What you have to do. Once the line holding "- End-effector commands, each" is found in the listing below, write it out and each later line exactly, up to and including the one holding "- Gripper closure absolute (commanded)".

━━━━━━━━━━━━━━━━━━━━

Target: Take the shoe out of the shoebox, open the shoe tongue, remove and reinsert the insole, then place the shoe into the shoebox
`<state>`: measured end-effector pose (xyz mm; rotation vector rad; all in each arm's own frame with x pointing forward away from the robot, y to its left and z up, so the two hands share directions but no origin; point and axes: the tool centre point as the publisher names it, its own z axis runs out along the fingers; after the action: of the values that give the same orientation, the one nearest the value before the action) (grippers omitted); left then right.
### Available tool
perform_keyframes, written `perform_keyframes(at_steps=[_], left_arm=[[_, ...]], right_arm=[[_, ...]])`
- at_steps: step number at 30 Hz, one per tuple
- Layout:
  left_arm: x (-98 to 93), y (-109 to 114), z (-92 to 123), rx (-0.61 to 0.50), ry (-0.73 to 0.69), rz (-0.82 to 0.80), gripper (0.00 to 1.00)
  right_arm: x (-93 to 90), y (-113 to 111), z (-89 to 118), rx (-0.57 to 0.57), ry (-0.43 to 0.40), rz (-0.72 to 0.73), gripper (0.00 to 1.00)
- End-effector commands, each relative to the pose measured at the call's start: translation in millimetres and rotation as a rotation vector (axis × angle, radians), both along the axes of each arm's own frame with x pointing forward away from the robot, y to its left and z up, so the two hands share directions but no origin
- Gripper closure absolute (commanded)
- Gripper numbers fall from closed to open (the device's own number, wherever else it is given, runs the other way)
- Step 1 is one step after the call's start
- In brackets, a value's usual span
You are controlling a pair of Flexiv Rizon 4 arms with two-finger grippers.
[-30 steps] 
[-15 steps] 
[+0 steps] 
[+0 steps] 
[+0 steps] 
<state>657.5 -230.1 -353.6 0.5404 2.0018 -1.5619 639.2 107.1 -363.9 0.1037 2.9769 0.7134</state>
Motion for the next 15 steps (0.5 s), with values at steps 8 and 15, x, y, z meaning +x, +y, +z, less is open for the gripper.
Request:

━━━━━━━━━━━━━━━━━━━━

Result of the exercise.
- End-effector commands, each relative to the pose measured at the call's start: translation in millimetres and rotation as a rotation vector (axis × angle, radians), both along the axes of each arm's own frame with x pointing forward away from the robot, y to its left and z up, so the two hands share directions but no origin
- Gripper closure absolute (commanded)

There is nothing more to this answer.